Действие переносится в комнату, где живет Калеб со слепой дочерью. Комната гола, меблирована тем, что выбрасывают за ненадобностью из зажиточных домов. Вся завалена, завешена игрушками. Они висят на стенах, на гвоздях и крючках, подвешены под потолком, громоздятся под столом, под табуретами. Маски, ковчеги, кукольные дома, всадники, звери, клоуны (игрушки делали все студийцы во главе с Сулером. Он взывал: «Делайте ярче, пестрее, причудливей!!!»). Слепая ощупью, но ловко, быстро шьет, а отец — в который раз! — описывает ей чистоту этой уютной комнаты и свое прекрасное синее пальто (в реальности ветхий балахон пыльного цвета). В комнате — слепая Берта, множество кукольных стеклянных глаз, живые, прозрачные глаза старика Калеба. Описывая дочери красоту своего пальто и своего дома, он мастерит-красит кукольный домик, любуясь своей работой. Воздушные змеи под потолком готовы улететь в небо, а по полу едет совсем уж немыслимая повозка. Пародия на Джона, на всех возчиков всего мира? Вожжи держит старик в чалме, конь — не конь, а черепаха леопардового окраса, да еще такое же животное едет на крыше повозки.

Вошедший Тэкльтон издевается над Калебом и Бертой, а Калеб шепчет ей, что хозяин так подшучивает… Тэкльтон уходит, обещая вечером зайти со своей невестой. Покачиваются клоуны и звездочеты в пестрых плащах с волшебными жезлами, с бумажными букетами в руках. Берта продолжает упоенно слушать рассказ отца о чуткости Тэкльтона и его доброй улыбке. Берта завидует Мэй, которая станет женой этого благороднейшего, добрейшего из людей. Берта все бы отдала за такое счастье, но отдать ей нечего. Девушка плачет и шьет. Отец мастерит новую игрушку.

* * *

Та же комната; игрушки с пола, со стульев сброшены в углы; в комнате раздвинут стол; на столе бараний бок (дар Тэкльтона); блюдо с картофелем передают друг другу; сидящие за столом едят этот картофель, пьют настоящий горячий чай и холодный чай, изображающий виски и вина, налитые в графин и бутылки. Вера Соловьева — Берта благословляет своего любимого Тэкльтона на брак, как бы передавая невесте сокровище ума, великодушия, доброжелательства к людям. Тэкльтон смеется своим деревянным, отчетливым смехом — Берте слышится пленительный смех любимого человека, которым будет гордиться Мэй. А фабрикант смотрит на Джона и его малютку-жену так же, как на Калеба и его слепую дуру. И так же деревянно-зловеще улыбается.

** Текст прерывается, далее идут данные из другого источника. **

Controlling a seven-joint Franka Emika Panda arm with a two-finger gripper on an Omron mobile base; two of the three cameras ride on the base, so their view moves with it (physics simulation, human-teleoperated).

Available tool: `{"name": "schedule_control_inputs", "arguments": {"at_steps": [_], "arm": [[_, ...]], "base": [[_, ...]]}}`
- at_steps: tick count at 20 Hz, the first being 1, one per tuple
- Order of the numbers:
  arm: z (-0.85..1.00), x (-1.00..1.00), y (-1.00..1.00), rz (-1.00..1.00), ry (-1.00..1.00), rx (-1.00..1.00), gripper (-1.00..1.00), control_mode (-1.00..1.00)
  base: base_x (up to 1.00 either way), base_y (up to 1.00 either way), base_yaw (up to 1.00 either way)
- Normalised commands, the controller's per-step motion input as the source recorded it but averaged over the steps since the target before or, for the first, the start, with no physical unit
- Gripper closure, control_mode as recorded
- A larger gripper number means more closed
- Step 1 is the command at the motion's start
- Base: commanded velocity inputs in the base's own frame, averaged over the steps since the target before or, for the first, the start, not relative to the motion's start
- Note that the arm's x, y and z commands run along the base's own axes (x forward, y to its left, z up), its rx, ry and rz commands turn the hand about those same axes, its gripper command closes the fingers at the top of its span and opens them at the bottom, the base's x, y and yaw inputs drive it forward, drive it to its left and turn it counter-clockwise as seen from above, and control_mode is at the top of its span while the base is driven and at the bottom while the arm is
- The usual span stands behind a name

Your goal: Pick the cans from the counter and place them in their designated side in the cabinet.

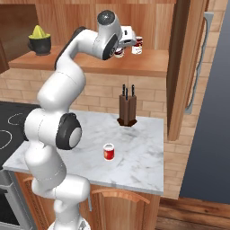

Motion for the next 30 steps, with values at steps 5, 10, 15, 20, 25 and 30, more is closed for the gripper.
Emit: {"name": "schedule_control_inputs", "arguments": {"at_steps": [5, 10, 15, 20, 25, 30], "arm": [[-0.15, 0.20, 0.00, 0.00, 0.01, 0.00, -1.00, -1.00], [-0.03, 0.21, -0.01, 0.00, -0.04, -0.01, -1.00, -1.00], [0.00, 0.19, -0.02, 0.00, -0.08, -0.02, -1.00, -1.00], [-0.01, 0.22, -0.03, 0.00, -0.09, -0.02, -1.00, -1.00], [-0.02, 0.26, -0.05, 0.00, -0.09, -0.02, -1.00, -1.00], [0.00, 0.21, -0.07, 0.00, -0.10, -0.02, -1.00, -1.00]], "base": [[0.00, 0.00, 0.00], [0.00, 0.00, 0.00], [0.00, 0.00, 0.00], [0.00, 0.00, 0.00], [0.00, 0.00, 0.00], [0.00, 0.00, 0.00]]}}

Мэри рассеяна за столом, забыла набить трубку Джону; Джон замечает ее тревогу и сам чем-то растревожен. Когда все расходятся, Тэкльтон берет своей паучьей, цепкой рукой руку Джона, отводит его за игрушки, откуда просматривается мастерская.

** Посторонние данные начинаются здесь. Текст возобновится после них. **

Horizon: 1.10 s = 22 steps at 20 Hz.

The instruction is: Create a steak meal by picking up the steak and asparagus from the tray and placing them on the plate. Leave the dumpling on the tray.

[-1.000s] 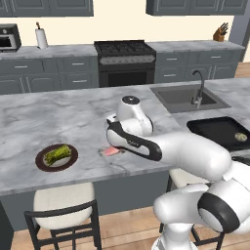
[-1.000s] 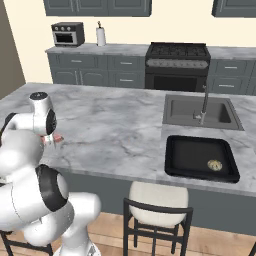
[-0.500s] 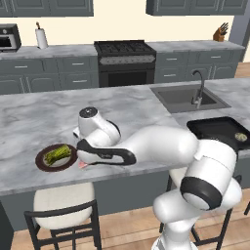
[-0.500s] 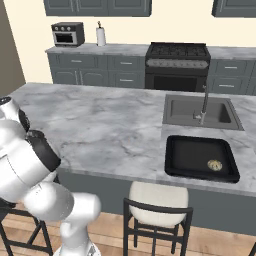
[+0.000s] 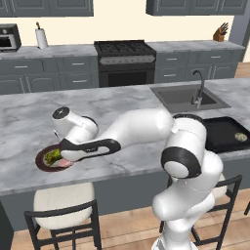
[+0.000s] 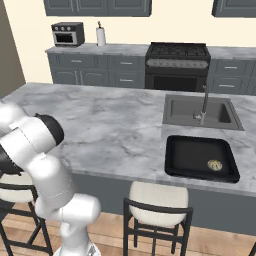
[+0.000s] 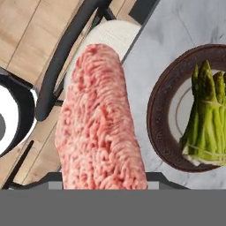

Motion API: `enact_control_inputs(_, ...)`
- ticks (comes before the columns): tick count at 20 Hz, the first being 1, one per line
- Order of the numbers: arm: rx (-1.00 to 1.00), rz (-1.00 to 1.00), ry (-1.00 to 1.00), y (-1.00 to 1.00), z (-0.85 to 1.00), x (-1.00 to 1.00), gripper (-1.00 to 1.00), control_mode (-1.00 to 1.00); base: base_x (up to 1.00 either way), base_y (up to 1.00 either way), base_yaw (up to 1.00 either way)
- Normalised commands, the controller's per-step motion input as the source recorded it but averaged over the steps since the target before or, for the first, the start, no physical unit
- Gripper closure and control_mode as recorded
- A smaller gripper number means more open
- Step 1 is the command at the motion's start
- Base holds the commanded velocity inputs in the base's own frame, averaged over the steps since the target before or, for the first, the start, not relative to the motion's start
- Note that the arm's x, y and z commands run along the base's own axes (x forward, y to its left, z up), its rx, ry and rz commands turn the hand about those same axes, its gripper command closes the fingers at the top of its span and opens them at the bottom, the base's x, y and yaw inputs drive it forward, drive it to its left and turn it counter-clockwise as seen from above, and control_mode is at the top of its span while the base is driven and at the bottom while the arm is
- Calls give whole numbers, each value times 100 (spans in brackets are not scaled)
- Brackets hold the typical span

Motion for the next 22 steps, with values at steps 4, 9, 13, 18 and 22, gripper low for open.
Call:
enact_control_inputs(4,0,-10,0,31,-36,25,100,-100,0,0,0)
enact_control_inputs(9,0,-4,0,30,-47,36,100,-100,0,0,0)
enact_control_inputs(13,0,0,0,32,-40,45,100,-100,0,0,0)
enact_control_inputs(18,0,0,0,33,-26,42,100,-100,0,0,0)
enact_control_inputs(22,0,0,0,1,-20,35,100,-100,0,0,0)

Джон видит, что жена его шепчется с глухим стариком, которого он сам привез в свой дом. Видит, как старик снимает длинную бороду. Открывается молодое лицо. Оба улыбаются, склоняются друг к другу крошка Мэри и молодой незнакомец. Мэри целует незнакомца. Они исчезают; Джон молча отходит от Тэкльтона, идет к двери. Сгорбившийся, старый, шестидесятилетний муж двадцатилетней женщины.